INPUT:
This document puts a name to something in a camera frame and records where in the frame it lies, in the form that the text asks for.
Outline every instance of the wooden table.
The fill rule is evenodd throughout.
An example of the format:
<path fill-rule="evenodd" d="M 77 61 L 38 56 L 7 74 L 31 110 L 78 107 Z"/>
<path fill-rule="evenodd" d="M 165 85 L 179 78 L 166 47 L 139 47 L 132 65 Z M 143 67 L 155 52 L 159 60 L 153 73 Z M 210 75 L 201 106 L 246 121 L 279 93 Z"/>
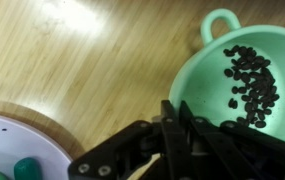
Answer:
<path fill-rule="evenodd" d="M 0 0 L 0 115 L 76 158 L 160 113 L 216 8 L 234 11 L 243 26 L 285 27 L 285 0 Z M 216 37 L 226 32 L 213 25 Z"/>

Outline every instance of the green bowl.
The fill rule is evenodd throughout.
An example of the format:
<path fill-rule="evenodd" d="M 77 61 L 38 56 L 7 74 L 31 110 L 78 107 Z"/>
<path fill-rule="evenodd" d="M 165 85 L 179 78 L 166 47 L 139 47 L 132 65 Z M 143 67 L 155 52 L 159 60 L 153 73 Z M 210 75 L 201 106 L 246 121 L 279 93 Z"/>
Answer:
<path fill-rule="evenodd" d="M 230 32 L 213 39 L 211 25 L 217 19 L 224 20 Z M 204 116 L 217 126 L 225 120 L 245 117 L 240 95 L 231 92 L 232 86 L 243 86 L 243 83 L 223 74 L 224 69 L 232 66 L 223 50 L 234 45 L 250 46 L 257 54 L 271 60 L 269 69 L 280 95 L 272 108 L 273 113 L 265 119 L 267 126 L 258 130 L 285 141 L 285 28 L 270 25 L 241 27 L 234 13 L 217 9 L 203 20 L 201 35 L 204 48 L 184 64 L 171 87 L 169 99 L 176 111 L 184 100 L 194 115 Z M 228 107 L 232 97 L 239 102 L 236 110 Z"/>

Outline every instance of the white bowl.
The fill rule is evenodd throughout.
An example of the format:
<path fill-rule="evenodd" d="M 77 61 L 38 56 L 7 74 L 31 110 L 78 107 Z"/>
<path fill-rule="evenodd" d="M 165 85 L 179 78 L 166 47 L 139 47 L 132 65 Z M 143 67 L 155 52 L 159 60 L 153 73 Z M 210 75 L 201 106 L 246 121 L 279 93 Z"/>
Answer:
<path fill-rule="evenodd" d="M 68 180 L 70 156 L 55 141 L 39 130 L 0 116 L 0 172 L 14 179 L 14 165 L 32 157 L 40 165 L 43 180 Z"/>

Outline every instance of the wood grain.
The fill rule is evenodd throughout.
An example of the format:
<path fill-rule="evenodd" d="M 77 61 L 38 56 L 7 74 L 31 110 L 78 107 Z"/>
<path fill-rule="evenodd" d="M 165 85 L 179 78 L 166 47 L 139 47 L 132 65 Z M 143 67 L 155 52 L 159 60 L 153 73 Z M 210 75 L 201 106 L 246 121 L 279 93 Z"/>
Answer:
<path fill-rule="evenodd" d="M 0 0 L 0 115 L 47 133 L 73 158 L 160 113 L 217 8 L 242 26 L 285 27 L 285 0 Z M 213 34 L 228 31 L 223 22 Z"/>

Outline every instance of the green bowl handle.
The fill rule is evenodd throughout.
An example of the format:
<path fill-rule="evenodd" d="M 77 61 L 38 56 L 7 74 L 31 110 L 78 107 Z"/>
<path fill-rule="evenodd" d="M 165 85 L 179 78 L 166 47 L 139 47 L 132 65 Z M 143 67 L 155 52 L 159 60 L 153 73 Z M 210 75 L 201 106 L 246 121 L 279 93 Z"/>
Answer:
<path fill-rule="evenodd" d="M 204 18 L 201 25 L 201 36 L 204 45 L 207 45 L 211 41 L 213 41 L 211 26 L 212 23 L 217 19 L 224 20 L 229 26 L 231 31 L 241 28 L 238 18 L 232 11 L 228 9 L 214 10 Z"/>

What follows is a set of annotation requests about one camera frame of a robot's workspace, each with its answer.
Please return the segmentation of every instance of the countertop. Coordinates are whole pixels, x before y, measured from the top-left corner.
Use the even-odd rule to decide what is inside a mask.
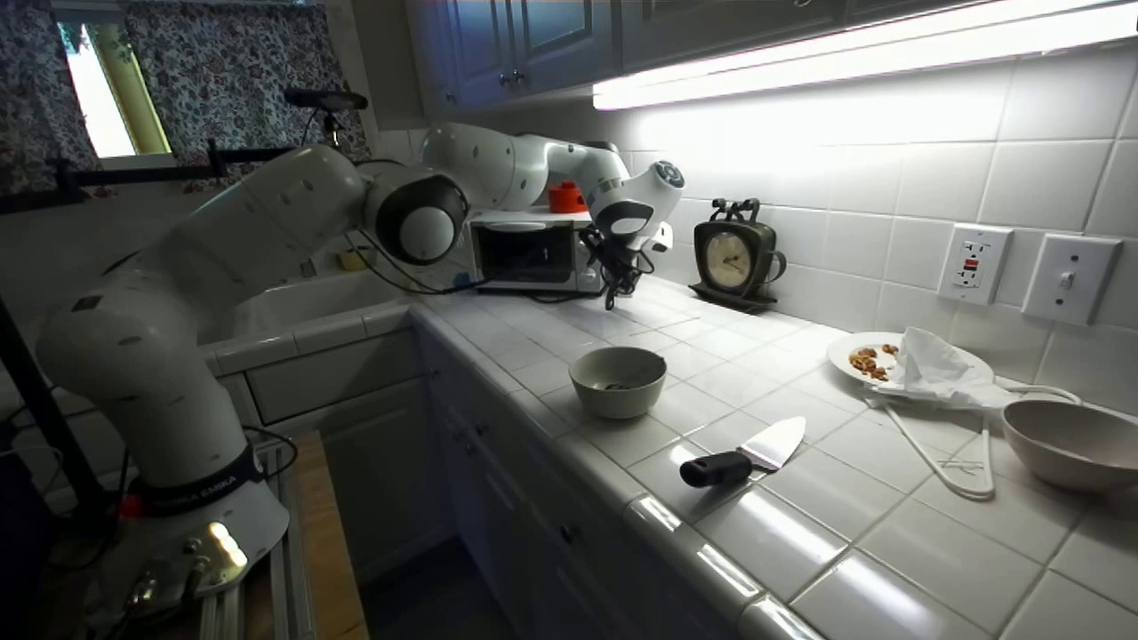
[[[645,279],[599,298],[436,295],[414,317],[474,351],[539,416],[554,451],[632,522],[661,530],[695,581],[740,624],[778,631],[786,608],[827,635],[1138,635],[1138,491],[1086,497],[1028,475],[992,436],[997,502],[949,494],[884,411],[828,370],[848,330],[749,317]],[[669,359],[653,416],[583,416],[568,363],[599,346]],[[738,491],[695,491],[680,466],[775,420],[807,420],[798,459]],[[943,459],[987,422],[905,409]]]

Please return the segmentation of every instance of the floral curtain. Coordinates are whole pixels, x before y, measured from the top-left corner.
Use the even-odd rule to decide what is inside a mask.
[[[316,7],[133,5],[125,22],[180,157],[210,140],[223,150],[316,140],[322,121],[289,106],[284,88],[344,88]],[[367,154],[361,116],[341,123],[344,154]]]
[[[55,193],[56,161],[94,167],[52,0],[0,0],[0,197]]]

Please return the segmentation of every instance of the clock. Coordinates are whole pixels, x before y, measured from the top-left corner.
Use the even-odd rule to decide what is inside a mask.
[[[778,282],[786,269],[775,227],[757,219],[757,198],[734,205],[717,198],[712,205],[717,214],[695,230],[702,267],[702,283],[695,283],[696,295],[738,311],[773,307],[775,298],[766,283]]]

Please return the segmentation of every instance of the small black device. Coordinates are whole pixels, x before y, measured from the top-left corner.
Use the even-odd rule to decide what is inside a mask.
[[[775,227],[757,219],[760,203],[712,198],[712,217],[696,224],[702,298],[749,312],[767,311],[775,295],[766,283],[786,273]]]
[[[284,105],[322,110],[325,144],[336,150],[341,147],[341,132],[344,132],[338,113],[367,110],[367,95],[361,93],[304,88],[304,86],[289,86]]]

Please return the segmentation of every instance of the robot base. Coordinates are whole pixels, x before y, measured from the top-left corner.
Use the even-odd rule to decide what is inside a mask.
[[[130,522],[88,587],[88,631],[169,615],[240,585],[280,543],[289,519],[266,484],[244,484],[210,510]]]

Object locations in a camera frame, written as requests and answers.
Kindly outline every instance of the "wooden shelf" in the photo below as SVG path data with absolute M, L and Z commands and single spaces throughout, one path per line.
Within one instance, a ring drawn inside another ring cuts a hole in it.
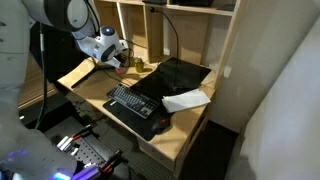
M 181 11 L 189 11 L 189 12 L 198 12 L 198 13 L 206 13 L 206 14 L 216 14 L 222 16 L 233 16 L 234 12 L 231 11 L 222 11 L 217 10 L 220 6 L 213 7 L 192 7 L 192 6 L 179 6 L 179 5 L 157 5 L 157 4 L 148 4 L 143 3 L 141 0 L 100 0 L 107 2 L 116 2 L 122 4 L 131 4 L 131 5 L 144 5 L 148 7 L 157 7 L 163 9 L 172 9 L 172 10 L 181 10 Z

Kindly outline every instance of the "black keyboard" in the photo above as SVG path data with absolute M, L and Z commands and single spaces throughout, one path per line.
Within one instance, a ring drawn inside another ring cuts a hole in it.
M 144 119 L 159 106 L 159 102 L 121 84 L 110 90 L 107 96 Z

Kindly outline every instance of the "white wall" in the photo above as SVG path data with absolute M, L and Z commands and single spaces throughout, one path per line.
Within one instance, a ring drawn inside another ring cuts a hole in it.
M 249 121 L 226 179 L 318 180 L 319 107 L 320 18 Z
M 249 0 L 229 58 L 231 75 L 223 80 L 209 118 L 239 132 L 317 16 L 318 7 L 312 0 Z M 221 26 L 214 26 L 216 19 L 212 18 L 209 48 L 220 41 L 217 34 L 223 34 L 224 24 L 218 21 Z M 211 50 L 204 57 L 204 64 L 216 63 Z

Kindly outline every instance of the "black mat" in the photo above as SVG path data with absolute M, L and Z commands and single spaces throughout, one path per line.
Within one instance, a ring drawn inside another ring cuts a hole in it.
M 173 96 L 197 89 L 203 79 L 209 74 L 210 69 L 200 67 L 176 58 L 171 58 L 161 63 L 158 68 L 143 78 L 131 88 L 160 102 L 158 107 L 147 119 L 143 119 L 131 110 L 112 102 L 106 102 L 103 107 L 130 127 L 133 131 L 149 141 L 155 135 L 151 127 L 157 121 L 170 118 L 162 106 L 163 96 Z

TASK REQUIREMENTS: After reading the records above, say how many lines hold the string "robot", using only a number.

RESULT OF THIS EXERCISE: 2